Tuesday, October 17, 2006

Can I pray confidently for that?

The other day, one of my teenagers was astonished to hear about Calvinism in her history class. She heard that the Presbyterian church believed Calvinism, and asked what we thought of it.

"Well," I began (always a good stalling tactic, to draw out that first word, "way-y-ell"), I believe that nobody ever seeks God on his own (Romans 3), that nobody can come to Jesus unless God forces him (John 6), and that anybody who does so must have been chosen by God (Ephesians 1)." Naturally she then asked me about the other side -- does God choose people for hell?

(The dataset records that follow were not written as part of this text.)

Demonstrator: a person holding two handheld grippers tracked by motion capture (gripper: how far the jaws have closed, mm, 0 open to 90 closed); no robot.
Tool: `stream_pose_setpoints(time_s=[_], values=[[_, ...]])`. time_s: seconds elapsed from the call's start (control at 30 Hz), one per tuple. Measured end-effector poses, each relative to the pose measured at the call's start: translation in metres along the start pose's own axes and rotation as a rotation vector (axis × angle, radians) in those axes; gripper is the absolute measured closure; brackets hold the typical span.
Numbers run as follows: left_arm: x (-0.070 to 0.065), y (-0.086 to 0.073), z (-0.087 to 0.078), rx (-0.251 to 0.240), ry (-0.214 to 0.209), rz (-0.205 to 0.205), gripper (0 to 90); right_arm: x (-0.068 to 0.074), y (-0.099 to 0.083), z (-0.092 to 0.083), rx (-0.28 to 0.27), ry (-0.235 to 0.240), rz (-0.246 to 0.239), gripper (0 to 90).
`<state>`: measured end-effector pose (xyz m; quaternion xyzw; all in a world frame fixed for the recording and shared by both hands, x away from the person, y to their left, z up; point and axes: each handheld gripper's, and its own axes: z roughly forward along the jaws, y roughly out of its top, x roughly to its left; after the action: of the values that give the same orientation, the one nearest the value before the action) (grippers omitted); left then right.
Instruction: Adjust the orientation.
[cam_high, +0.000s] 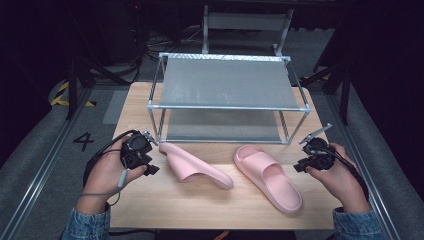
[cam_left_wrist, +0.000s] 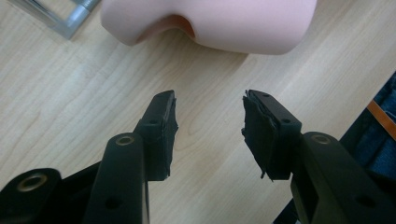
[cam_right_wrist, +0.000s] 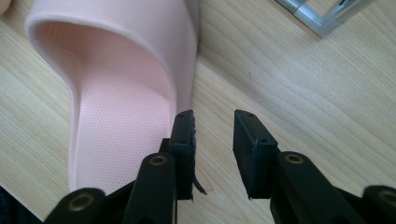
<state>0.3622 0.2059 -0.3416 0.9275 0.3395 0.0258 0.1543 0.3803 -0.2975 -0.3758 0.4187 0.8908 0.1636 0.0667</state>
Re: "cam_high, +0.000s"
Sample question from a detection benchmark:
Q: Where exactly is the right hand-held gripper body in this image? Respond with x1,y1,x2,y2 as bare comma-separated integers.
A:
298,123,336,171

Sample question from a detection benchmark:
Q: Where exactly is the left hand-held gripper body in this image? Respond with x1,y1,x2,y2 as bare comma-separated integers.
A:
120,130,158,169

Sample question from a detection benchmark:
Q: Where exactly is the pink slipper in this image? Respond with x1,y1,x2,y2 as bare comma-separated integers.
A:
233,144,304,214
158,142,235,190

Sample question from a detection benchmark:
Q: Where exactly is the grey metal shoe rack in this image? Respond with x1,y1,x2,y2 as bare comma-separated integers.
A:
147,52,313,145

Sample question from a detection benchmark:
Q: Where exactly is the person's right hand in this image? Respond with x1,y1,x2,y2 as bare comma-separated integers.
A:
306,143,372,214

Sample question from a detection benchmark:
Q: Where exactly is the person's left hand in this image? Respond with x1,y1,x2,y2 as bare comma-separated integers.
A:
75,135,148,214

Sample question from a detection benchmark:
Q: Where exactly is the black tripod stand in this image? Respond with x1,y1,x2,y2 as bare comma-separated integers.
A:
299,61,352,127
64,58,132,121

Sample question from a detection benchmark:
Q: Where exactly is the yellow floor tape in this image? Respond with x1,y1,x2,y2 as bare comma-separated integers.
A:
50,81,98,108

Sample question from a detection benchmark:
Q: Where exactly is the grey metal stand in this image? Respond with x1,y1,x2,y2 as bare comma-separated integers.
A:
201,4,295,58

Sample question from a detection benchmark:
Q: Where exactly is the grey cable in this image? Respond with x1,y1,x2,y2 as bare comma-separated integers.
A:
79,166,129,198

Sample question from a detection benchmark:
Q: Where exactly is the aluminium floor rail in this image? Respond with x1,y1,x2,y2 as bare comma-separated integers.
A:
0,89,93,240
326,94,401,240

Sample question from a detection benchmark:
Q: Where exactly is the bundle of floor cables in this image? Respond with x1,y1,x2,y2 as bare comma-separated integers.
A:
143,25,205,53

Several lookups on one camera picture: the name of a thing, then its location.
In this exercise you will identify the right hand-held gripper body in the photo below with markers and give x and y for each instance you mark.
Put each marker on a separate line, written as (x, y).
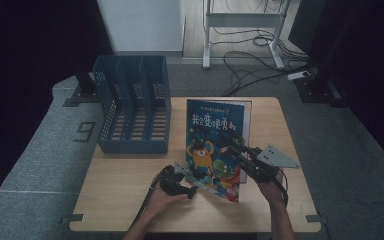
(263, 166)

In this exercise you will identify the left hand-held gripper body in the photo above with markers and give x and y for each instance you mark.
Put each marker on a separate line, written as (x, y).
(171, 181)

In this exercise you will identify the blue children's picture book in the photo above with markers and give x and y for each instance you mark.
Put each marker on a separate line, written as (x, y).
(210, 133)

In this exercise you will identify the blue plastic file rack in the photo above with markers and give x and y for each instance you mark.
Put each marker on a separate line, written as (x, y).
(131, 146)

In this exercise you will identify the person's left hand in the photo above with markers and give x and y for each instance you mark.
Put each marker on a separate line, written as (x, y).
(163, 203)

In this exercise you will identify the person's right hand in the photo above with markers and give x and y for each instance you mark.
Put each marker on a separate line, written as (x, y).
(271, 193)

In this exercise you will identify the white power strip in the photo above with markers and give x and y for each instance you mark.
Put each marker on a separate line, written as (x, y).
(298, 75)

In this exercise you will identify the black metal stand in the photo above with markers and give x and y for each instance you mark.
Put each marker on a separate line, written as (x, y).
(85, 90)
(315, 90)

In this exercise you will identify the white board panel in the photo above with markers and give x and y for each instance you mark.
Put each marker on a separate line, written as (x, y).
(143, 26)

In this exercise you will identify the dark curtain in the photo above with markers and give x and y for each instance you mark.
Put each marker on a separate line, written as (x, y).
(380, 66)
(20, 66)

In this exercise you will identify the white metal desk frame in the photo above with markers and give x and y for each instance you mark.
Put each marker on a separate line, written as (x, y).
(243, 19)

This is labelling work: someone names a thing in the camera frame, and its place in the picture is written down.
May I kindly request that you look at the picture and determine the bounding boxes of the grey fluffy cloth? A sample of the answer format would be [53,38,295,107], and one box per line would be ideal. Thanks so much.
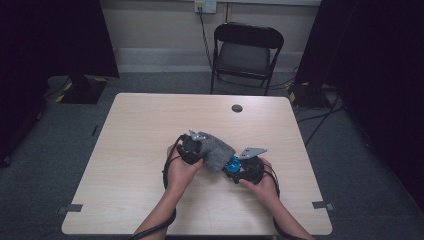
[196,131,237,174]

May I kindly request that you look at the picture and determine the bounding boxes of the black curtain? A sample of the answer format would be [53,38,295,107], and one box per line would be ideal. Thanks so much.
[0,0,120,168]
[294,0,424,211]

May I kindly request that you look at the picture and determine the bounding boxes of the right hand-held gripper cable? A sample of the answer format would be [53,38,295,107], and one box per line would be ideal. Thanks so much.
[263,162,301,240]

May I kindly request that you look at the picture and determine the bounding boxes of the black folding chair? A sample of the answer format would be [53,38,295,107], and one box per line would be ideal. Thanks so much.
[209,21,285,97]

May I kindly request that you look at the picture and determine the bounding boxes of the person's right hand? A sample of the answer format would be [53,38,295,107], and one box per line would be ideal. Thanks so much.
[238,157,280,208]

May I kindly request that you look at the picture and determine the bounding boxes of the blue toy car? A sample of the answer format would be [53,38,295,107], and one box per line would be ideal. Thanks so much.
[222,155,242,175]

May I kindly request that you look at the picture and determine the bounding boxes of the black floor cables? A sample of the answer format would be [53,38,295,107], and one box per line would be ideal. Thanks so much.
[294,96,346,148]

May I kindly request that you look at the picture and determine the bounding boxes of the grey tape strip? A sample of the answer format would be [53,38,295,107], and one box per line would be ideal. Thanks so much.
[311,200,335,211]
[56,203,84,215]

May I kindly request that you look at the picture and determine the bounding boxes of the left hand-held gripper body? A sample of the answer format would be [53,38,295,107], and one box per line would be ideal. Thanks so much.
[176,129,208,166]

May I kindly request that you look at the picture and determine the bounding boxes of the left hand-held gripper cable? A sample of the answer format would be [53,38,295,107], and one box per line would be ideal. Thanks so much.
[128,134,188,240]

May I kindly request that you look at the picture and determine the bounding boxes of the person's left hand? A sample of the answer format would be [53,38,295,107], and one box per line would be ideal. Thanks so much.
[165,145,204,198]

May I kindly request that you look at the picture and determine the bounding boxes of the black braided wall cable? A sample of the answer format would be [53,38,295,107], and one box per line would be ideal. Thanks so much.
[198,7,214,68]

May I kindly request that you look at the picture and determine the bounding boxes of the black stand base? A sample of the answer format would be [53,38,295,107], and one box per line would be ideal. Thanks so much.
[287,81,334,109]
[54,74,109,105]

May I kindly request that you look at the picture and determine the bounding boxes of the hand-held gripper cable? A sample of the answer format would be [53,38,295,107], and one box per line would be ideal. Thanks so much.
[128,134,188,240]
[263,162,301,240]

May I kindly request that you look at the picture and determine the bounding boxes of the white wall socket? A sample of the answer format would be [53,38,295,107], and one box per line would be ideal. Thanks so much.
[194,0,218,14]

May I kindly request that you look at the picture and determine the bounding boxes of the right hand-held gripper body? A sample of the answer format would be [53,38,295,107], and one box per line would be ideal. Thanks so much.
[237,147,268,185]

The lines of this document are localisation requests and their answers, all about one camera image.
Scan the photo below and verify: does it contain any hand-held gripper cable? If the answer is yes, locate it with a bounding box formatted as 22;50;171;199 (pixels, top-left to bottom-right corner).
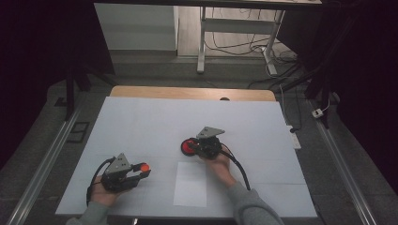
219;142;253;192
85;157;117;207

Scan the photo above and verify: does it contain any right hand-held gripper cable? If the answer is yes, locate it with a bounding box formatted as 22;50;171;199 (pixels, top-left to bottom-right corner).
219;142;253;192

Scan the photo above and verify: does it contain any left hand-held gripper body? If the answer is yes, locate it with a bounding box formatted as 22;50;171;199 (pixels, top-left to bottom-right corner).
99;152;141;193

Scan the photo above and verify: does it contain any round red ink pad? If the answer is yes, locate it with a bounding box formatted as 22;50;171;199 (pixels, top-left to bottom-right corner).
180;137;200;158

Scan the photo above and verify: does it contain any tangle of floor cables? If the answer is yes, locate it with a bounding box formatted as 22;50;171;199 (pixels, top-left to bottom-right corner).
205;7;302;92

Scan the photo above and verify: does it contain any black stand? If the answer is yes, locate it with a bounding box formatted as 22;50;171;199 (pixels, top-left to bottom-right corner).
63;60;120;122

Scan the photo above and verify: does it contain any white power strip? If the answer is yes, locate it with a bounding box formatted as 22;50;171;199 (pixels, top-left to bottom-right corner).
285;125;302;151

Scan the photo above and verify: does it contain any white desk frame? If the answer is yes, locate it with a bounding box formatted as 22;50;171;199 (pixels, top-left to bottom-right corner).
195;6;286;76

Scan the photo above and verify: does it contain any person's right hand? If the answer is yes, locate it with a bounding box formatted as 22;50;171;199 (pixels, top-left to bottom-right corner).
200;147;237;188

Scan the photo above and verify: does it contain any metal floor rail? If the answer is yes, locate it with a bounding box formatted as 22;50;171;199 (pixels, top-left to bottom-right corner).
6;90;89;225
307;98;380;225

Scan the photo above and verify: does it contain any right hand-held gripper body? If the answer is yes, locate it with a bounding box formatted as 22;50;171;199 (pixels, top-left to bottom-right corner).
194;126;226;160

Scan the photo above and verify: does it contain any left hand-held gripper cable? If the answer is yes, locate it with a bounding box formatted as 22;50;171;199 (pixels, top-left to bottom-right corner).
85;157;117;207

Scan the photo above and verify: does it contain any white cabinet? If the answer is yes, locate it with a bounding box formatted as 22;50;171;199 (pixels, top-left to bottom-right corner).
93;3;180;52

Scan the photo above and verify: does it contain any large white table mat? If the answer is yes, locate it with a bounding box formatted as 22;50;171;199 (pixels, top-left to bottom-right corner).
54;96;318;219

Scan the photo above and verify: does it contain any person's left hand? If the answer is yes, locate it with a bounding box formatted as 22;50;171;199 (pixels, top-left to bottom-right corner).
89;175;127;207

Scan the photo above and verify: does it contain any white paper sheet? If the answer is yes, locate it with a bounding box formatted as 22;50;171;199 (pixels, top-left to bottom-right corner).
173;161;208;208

Which is where today's reading comes in. 1 Timothy chapter 2 talks about praying for kings and for all those in authority.
This is good, and pleases God our Savior, who wants all men to be saved and to come to a knowledge of the truth.
2 Timothy 2.3-4
Except for very few cases (the king of Egypt at the time of the Exodus for example), the Bible doesn't say that God chooses or forces people to be destroyed.

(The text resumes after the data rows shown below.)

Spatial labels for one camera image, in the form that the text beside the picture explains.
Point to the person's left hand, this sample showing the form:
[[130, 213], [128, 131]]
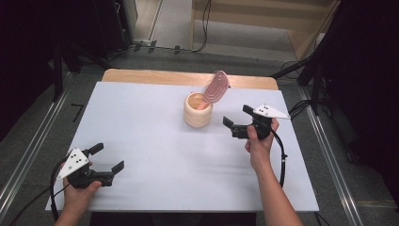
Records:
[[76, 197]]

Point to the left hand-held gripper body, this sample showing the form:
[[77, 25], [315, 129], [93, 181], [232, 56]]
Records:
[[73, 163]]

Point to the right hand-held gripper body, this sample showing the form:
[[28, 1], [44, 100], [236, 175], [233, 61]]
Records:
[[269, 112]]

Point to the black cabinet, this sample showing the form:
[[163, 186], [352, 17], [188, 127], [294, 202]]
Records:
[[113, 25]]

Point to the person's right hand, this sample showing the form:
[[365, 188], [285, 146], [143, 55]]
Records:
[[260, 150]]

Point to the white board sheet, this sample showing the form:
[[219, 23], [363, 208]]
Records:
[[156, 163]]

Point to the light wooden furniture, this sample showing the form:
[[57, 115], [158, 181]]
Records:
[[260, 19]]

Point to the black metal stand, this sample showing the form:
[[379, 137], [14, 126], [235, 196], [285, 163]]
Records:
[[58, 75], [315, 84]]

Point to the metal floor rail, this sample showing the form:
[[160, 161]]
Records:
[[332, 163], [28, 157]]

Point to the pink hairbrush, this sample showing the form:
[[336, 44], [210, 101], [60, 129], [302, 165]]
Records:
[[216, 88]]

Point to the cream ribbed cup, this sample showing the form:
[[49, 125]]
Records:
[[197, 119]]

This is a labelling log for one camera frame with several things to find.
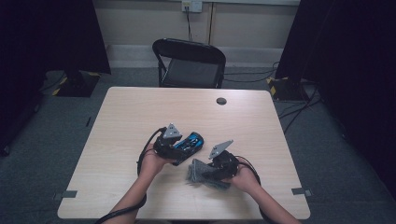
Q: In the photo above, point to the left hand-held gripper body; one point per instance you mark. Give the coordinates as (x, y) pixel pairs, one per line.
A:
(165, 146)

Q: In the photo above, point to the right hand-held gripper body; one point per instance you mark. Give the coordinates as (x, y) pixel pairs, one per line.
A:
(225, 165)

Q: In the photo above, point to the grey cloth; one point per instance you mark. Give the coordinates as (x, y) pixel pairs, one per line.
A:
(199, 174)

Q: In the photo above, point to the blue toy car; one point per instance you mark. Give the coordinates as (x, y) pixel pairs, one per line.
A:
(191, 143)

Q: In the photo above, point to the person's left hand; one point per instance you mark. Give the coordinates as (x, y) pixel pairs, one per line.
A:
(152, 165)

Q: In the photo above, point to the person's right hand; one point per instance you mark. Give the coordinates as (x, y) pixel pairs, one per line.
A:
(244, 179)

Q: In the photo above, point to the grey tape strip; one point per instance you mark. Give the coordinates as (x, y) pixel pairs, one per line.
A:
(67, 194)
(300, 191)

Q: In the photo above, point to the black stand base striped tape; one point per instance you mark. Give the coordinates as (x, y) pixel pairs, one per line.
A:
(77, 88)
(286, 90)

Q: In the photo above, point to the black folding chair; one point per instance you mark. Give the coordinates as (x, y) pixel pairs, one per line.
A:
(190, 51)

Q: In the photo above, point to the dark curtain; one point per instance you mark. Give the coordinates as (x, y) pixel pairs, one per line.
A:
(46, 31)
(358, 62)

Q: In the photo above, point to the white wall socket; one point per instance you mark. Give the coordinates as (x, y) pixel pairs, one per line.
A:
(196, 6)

It's on the strength of this passage that I believe -- and like the father in Mark 9 I have to say "Help me overcome my unbelief!" -- that we can pray in confidence for anyone to be saved.

Let me unpack that a bit.

John 15 and 16, and Matthew 21, all say that we can ask and receive; this is all the more sure if we pray anything according to God's will, according to 1 John 5. So of course you have to look at these passages yourself and examine the conditions on the promises. Anyway, if God wants all men to be saved (above), and if he hears us when we ask for someone to be saved (which the above says is in his will), then we can count on him to grant it.

I understand that George Mueller prayed all his life for some of his friends; one came to Christ at George's funeral and another some time afterward.

So why do I have to say "Help me overcome my unbelief!"? Well, I'm not sure I haven't oversimplified the intent of these passages or glossed over the prerequisites. And although the testimony of the Scriptures and of history (both mine and others') shows God to be trustworthy, there's a part of me that's just not quite sure. My friends talk about relatives who have virtually no exposure to the gospel (in a country of few churches) or have for decades been resistant to the gospel, and I wonder if God truly wants them to come to faith in him.

Guess I'd better pray. Which, come to think of it, is the point:
I urge, then, first of all, that requests, prayers, intercession and thanksgiving be made for everyone -- for kings and all those in authority, that we may live peaceful and quiet lives in all godliness and holiness.